Ubisoft has gradually made steps towards addressing these issues internally, with the removal of chief creative officer Serge Hascoët, a key figure in the allegations, along with the firing of Ashraf Ismail, former creative director for Assassin’s Creed Valhalla, after he was accused of engaging in a sexual relationship with a fan and misrepresenting his marital status, essentially abusing his position within the industry to elicit sex from women.

Guillemot, however, has no intention of stepping down or being removed from his position as CEO despite being the man in charge while all this happened, as he would go on to say, “I am fully committed to leading the change at Ubisoft, and to ensuring we always uphold and exemplify our core values, in the company, the industry, the community, and in our games.”

As a means of trying to mend internal and external trust in the company, Guillemot added that they “are also focused on improving diversity and inclusivity at all levels of the company. For example, we will invest $1 million over the next five years in our graduate program. The focus will be on creating opportunities for under-represented groups, including women and people of colour.”

While offering employment for underrepresented figures in the industry is a good thing, this is all entry-level positions, and not enough has been said about improving diversity on a more corporate level. If the problem exists at the top, fixing the bottom won’t change much. There needs to be more representation at every level within the company to help improve the work culture and eradicate any further abuse of power or negligence of care for staff.

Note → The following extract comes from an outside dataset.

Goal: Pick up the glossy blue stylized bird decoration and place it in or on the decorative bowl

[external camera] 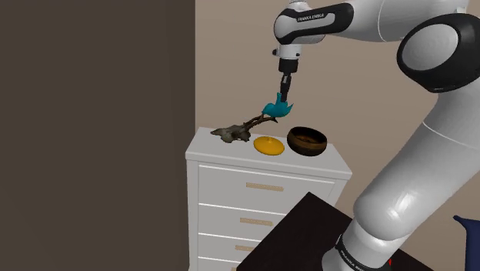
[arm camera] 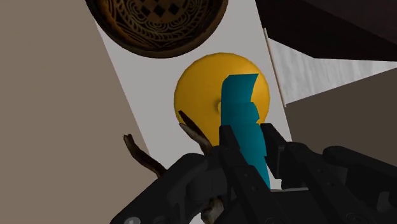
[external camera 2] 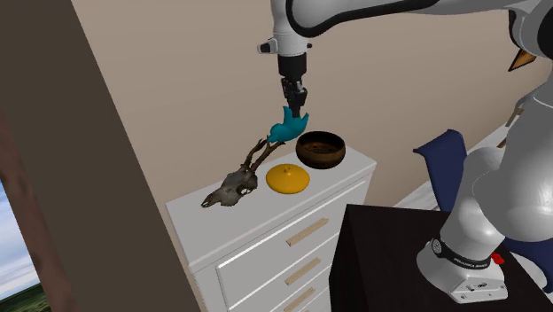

Guillemot also offered an apology for using the ‘raised fist’ symbol in relation to a sinister terrorist agency in their mobile game, Tom Clancy's Elite Squad. The fist was popularised by the Black Power movement and recently used as the symbol for the Black Lives Matter protests, so suggesting these civil rights movements are a front for dangerous organisations intent on destroying the western world is a horrific narrative for a major publisher to be lending credibility.

“This kind of oversight cannot happen,” Guillemot said. “We are putting into place safeguards to prevent it in the future. We condemn anyone using our games as a proxy for hate or toxicity. We fully support the Black Lives Matter movement, and today we are making an additional donation to the NAACP Legal Defense Fund.”

The “oversight” in question.

As we said when the ‘raised fist’ story first emerged, improved awareness of such mistakes requires more diversity in the decision-making stage. Even as an absent-minded error, such things are only possible when the people signing off on ideas are people divorced from these issues, people of privilege.

When questioned why they chose to post this acknowledgement on Twitter, rather than as part of the broadcast which would find a much larger audience, Ubisoft said the following:

While they do claim to be working to add the video to the full VOD of the broadcast, what are the odds many people will be watching the VODs compared to live? All of the trailers are now released as solo videos, people are more likely to just watch those. It is very much closing the door after the horse has bolted and further proof that Ubisoft is not doing enough of, at worst, are deliberately obstructing any significant accountability.

It is hard to cover video games without covering Ubisoft, they are one of the major publishers in the industry and develop and publish some of the biggest IPs of the modern era. It is a matter of necessity to cover these titles in some capacity but to do so without transparency would be dishonest. It is a difficult and uncomfortable balance, holding publishers accountable while also needing to cover their content. The least that can be done is to make sure this story is acknowledged with every passing announcement until a notable corporate change has been implemented.